— What to produce —
Your output should be the lines of the data that follow, reproduced exactly from the first through the line bearing "<point>439,347</point>".

== Input data

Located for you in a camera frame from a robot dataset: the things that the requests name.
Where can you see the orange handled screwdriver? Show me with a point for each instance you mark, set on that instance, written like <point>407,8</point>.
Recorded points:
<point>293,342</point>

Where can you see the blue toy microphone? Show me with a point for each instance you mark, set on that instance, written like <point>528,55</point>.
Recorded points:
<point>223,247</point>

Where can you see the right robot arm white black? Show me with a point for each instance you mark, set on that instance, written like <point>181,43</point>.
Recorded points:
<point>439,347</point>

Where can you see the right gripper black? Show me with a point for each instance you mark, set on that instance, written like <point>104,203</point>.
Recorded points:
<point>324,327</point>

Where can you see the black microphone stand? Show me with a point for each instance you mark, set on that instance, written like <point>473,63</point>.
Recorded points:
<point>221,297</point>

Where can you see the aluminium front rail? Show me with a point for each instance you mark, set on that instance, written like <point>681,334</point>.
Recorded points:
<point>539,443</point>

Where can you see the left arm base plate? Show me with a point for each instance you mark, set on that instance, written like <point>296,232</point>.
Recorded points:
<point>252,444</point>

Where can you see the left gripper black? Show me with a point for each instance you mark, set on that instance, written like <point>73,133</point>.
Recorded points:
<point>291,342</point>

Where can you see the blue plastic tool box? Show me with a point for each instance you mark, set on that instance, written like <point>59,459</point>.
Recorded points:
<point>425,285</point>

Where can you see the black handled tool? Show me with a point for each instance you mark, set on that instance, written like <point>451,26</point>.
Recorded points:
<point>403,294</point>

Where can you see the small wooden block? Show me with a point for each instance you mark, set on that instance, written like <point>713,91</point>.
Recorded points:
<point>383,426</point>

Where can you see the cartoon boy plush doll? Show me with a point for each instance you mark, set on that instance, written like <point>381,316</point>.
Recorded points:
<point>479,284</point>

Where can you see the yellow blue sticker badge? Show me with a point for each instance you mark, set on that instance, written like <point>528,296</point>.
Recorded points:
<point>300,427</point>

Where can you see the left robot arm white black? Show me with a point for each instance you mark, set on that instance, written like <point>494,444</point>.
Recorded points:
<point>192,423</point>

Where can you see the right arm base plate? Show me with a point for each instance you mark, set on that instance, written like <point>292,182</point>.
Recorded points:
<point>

====

— Response to this exercise —
Located for you in a camera frame from a robot dataset: the things that the requests name.
Where can you see the orange handled screwdriver? Show me with a point for each instance you mark, set on that instance, written like <point>407,8</point>.
Recorded points:
<point>293,342</point>

Where can you see the blue toy microphone? Show me with a point for each instance you mark, set on that instance, written like <point>528,55</point>.
Recorded points:
<point>223,247</point>

Where can you see the right robot arm white black? Show me with a point for each instance you mark, set on that instance, written like <point>181,43</point>.
Recorded points:
<point>439,347</point>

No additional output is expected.